▶ Your goal: The whole listing, repeated exactly, is what this task asks for.

**** Supplied material ****

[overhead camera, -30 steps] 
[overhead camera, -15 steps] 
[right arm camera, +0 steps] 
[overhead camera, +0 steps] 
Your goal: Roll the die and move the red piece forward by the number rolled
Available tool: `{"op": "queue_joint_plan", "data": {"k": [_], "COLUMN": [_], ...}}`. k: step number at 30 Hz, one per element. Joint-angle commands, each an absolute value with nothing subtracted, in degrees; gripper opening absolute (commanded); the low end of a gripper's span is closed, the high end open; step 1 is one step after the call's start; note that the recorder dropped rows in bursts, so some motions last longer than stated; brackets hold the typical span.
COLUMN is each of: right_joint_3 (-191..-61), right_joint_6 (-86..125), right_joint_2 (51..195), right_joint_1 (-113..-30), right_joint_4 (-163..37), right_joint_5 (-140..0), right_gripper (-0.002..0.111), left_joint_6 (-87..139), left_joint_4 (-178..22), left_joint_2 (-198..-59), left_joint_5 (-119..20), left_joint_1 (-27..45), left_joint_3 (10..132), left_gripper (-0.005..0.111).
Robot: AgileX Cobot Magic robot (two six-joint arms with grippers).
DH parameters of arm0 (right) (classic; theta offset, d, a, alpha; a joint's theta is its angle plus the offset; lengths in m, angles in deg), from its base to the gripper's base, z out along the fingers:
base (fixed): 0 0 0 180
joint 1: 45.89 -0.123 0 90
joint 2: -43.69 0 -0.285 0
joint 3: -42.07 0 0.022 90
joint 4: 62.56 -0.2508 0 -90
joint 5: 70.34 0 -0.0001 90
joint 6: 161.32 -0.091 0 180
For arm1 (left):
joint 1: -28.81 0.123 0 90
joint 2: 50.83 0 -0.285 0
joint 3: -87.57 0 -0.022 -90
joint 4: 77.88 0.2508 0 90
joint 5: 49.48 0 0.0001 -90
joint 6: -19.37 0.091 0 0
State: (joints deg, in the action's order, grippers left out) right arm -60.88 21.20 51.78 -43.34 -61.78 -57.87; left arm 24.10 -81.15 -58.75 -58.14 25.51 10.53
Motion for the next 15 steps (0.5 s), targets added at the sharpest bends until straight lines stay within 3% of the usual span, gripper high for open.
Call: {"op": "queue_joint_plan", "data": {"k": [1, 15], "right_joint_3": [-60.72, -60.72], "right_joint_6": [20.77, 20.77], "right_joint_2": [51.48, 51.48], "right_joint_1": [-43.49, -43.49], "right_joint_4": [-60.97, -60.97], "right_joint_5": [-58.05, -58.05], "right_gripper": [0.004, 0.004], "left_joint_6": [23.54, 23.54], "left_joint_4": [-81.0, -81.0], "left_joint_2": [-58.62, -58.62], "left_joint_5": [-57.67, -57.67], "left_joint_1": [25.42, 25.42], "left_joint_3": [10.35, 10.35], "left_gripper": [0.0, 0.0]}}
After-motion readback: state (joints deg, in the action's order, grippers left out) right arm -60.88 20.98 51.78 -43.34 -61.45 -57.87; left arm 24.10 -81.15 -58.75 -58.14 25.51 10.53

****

▶ Solved problem:
[overhead camera, -30 steps] 
[overhead camera, -15 steps] 
[right arm camera, +0 steps] 
[overhead camera, +0 steps] 
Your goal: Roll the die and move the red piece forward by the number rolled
Available tool: `{"op": "queue_joint_plan", "data": {"k": [_], "COLUMN": [_], ...}}`. k: step number at 30 Hz, one per element. Joint-angle commands, each an absolute value with nothing subtracted, in degrees; gripper opening absolute (commanded); the low end of a gripper's span is closed, the high end open; step 1 is one step after the call's start; note that the recorder dropped rows in bursts, so some motions last longer than stated; brackets hold the typical span.
COLUMN is each of: right_joint_3 (-191..-61), right_joint_6 (-86..125), right_joint_2 (51..195), right_joint_1 (-113..-30), right_joint_4 (-163..37), right_joint_5 (-140..0), right_gripper (-0.002..0.111), left_joint_6 (-87..139), left_joint_4 (-178..22), left_joint_2 (-198..-59), left_joint_5 (-119..20), left_joint_1 (-27..45), left_joint_3 (10..132), left_gripper (-0.005..0.111).
Robot: AgileX Cobot Magic robot (two six-joint arms with grippers).
DH parameters of arm0 (right) (classic; theta offset, d, a, alpha; a joint's theta is its angle plus the offset; lengths in m, angles in deg), from its base to the gripper's base, z out along the fingers:
base (fixed): 0 0 0 180
joint 1: 45.89 -0.123 0 90
joint 2: -43.69 0 -0.285 0
joint 3: -42.07 0 0.022 90
joint 4: 62.56 -0.2508 0 -90
joint 5: 70.34 0 -0.0001 90
joint 6: 161.32 -0.091 0 180
For arm1 (left):
joint 1: -28.81 0.123 0 90
joint 2: 50.83 0 -0.285 0
joint 3: -87.57 0 -0.022 -90
joint 4: 77.88 0.2508 0 90
joint 5: 49.48 0 0.0001 -90
joint 6: -19.37 0.091 0 0
State: (joints deg, in the action's order, grippers left out) right arm -60.88 21.20 51.78 -43.34 -61.78 -57.87; left arm 24.10 -81.15 -58.75 -58.14 25.51 10.53
Motion for the next 15 steps (0.5 s), targets added at the sharpest bends until straight lines stay within 3% of the usual span, gripper high for open.
Call: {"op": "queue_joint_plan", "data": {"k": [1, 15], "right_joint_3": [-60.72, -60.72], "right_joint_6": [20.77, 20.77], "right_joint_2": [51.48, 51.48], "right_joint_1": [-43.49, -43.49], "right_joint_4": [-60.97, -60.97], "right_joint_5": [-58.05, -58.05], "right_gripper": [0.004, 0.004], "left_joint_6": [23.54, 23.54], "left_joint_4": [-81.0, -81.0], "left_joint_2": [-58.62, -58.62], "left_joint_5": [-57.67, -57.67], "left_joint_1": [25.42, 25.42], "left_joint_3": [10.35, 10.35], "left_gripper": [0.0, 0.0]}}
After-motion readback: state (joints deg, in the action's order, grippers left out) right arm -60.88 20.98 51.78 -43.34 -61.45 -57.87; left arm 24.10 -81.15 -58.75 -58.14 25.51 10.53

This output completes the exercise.